Influence of Initialisation Parameter in Extended Kalman Filter on State of Charge Estimation

Conference: PELSS 2024 - Power Electronics Student Summit
08/21/2024 - 08/23/2024 at Kassel, Germany

Proceedings: PELSS – Power Electronics Student Summit 2024

Pages: 6Language: englishTyp: PDF

Authors:
Gessner, Jana; Sah, Bikash; Jung, Marco

Abstract:
Batteries are widely used for varied applications, and yet more applications are being discovered. Accurate parameter and state estimation of batteries remain challenging due to the electrochemical nature and varied degradation phenomenon. Hence, novel estimation algorithms are being researched worldwide to increase accuracy and interpretability of these estimations.

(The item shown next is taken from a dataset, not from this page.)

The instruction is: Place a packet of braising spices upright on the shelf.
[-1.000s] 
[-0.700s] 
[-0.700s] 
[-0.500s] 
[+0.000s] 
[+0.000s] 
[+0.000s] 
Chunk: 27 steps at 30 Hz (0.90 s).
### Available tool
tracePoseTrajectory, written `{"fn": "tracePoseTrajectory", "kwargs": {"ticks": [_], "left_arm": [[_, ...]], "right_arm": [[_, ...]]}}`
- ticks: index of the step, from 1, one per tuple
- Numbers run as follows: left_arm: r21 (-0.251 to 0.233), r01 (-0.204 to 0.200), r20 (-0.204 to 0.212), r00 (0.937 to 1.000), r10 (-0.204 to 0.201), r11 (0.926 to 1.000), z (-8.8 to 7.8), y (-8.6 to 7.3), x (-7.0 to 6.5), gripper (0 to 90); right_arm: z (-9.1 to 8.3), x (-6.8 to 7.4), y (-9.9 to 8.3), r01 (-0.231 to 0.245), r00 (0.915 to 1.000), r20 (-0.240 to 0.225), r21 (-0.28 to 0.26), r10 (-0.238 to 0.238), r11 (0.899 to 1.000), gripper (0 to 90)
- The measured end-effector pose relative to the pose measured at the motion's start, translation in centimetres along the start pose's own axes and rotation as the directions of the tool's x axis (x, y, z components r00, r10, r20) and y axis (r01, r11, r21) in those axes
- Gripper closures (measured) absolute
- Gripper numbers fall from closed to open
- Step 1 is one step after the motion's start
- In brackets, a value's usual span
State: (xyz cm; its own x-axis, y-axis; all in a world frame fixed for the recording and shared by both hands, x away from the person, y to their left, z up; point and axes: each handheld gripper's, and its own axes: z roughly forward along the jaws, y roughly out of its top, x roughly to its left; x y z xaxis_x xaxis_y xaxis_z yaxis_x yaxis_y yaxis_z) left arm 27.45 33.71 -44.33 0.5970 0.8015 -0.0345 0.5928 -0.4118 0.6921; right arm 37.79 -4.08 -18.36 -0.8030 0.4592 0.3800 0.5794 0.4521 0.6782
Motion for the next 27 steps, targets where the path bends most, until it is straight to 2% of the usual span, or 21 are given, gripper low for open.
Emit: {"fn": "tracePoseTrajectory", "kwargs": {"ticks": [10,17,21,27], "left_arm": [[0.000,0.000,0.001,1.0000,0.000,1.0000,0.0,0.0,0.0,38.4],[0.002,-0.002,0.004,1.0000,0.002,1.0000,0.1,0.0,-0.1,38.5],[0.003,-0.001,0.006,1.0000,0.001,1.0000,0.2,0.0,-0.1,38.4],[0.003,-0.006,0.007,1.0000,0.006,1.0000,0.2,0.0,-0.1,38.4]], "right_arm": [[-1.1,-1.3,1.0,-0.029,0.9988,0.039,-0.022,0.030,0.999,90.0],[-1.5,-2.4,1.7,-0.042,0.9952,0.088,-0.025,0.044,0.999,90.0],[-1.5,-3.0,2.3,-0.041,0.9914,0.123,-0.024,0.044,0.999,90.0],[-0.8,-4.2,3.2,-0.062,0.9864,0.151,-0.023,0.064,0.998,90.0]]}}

Irrespective of many new algorithms, Extended Kalman Filters remain an optimal choice for performing parameter and state estimations. One of the most important values that impact the accuracy is the choice of covariance. The literature reveals the relevance, such as limitations on selecting a high or low value but does not define any initialisation methods. Further, there is a lack of studies showing the impact of the covariance initialisation on the results. This manuscript will underline the relevance of covariance in their impact on the accuracy of the expected results. The results will be presented based on the laboratory studies performed on different types of cells of varied electrochemistry and rating.